Cette réputation ne remplace pas les règles. Elle permet plutôt de mieux proportionner le risque. Une plateforme peut, par exemple, demander un acompte à un nouveau client pour une commande importante, tout en offrant davantage de flexibilité à un acheteur dont plusieurs commandes précédentes ont été livrées avec succès.
Le danger serait toutefois de créer un système opaque qui pénalise une personne sans explication. Toute notation commerciale doit rester compréhensible, corrigeable et limitée aux comportements réellement pertinents. La confiance numérique doit ouvrir des portes, pas produire une nouvelle forme d’exclusion automatique.
Ce que cela signifie concrètement pour Joetri
Pour une marketplace comme Joetri, accepter le mobile money ne doit pas se limiter à afficher les logos des opérateurs sur la page de paiement. L’enjeu est de construire un parcours complet autour de la transaction.
Le client doit recevoir une confirmation claire après son paiement. Sa commande doit automatiquement passer au bon statut. Le vendeur doit savoir qu’un paiement a été validé, sans avoir accès aux informations confidentielles du client. La plateforme doit pouvoir reconnaître rapidement les paiements en attente, les transactions échouées et les éventuels doubles débits.
Joetri doit également expliquer clairement à quel moment le vendeur reçoit son argent. Le transfert peut être effectué après la confirmation de la livraison ou après l’expiration du délai de retour applicable. Mais cette règle doit être connue avant la vente. L’incertitude concernant les paiements peut décourager un commerçant, même lorsque la plateforme lui apporte de nouveaux clients.
Pour l’acheteur, le mobile money peut aussi réduire la nécessité de garder de l’argent liquide au moment de la livraison. Cela améliore la sécurité du paiement et facilite la traçabilité de la commande. Le client conserve une confirmation électronique qu’il peut utiliser en cas de problème.
En 2026, la bataille se joue après le bouton « payer »

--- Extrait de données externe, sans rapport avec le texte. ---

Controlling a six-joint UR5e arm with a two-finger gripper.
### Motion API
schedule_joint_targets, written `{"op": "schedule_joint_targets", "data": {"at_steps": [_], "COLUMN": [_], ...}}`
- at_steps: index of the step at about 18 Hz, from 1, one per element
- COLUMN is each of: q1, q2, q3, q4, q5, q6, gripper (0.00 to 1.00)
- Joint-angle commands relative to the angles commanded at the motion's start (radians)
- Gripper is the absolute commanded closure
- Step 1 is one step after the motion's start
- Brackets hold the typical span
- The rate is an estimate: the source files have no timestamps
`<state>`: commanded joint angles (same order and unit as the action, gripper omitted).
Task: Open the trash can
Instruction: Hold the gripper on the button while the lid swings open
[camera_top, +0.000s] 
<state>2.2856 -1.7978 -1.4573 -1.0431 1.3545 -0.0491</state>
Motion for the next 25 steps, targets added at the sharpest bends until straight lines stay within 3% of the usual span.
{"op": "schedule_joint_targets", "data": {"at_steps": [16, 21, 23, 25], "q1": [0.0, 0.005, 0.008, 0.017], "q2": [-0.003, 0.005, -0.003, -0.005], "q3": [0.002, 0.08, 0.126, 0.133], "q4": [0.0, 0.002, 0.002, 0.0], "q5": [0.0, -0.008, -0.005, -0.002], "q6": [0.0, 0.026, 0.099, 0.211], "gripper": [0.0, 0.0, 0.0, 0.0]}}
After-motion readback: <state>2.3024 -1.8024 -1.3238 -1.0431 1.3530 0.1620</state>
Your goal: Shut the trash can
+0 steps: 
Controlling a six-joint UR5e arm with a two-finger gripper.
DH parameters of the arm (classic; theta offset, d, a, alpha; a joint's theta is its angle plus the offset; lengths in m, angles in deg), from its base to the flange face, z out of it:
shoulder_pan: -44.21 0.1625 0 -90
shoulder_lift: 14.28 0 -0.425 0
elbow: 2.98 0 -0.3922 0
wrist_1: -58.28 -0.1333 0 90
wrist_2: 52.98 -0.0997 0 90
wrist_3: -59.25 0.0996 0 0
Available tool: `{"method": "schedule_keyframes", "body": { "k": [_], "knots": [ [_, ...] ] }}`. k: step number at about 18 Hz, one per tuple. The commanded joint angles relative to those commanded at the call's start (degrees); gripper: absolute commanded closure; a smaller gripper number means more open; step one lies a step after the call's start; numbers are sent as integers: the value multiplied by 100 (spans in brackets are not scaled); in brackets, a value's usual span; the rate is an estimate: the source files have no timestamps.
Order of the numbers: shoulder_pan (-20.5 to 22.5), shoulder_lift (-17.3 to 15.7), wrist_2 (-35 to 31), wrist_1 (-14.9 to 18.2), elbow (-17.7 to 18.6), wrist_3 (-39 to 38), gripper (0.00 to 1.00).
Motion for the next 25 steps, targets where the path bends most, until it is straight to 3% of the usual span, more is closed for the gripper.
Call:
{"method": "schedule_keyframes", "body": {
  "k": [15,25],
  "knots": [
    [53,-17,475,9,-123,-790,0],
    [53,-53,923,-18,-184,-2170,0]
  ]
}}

Le mobile money peut rendre le commerce en ligne beaucoup plus accessible en RDC. Mais son potentiel ne sera pas réalisé par la simple présence de logos d’opérateurs au moment du paiement. Il faut une confirmation fiable, un lien clair avec la commande, des remboursements organisés, une protection contre les demandes frauduleuses et un relevé compréhensible pour le vendeur.
La plateforme qui réussira cette orchestration transformera un geste quotidien — utiliser son téléphone pour envoyer de l’argent — en une relation commerciale complète.
Lorsque le client saura qu’il peut payer, suivre sa commande, signaler un problème si nécessaire et être remboursé selon des règles compréhensibles, le mobile money ne sera plus seulement un moyen de transfert. Il deviendra l’une des principales fondations de la marketplace africaine.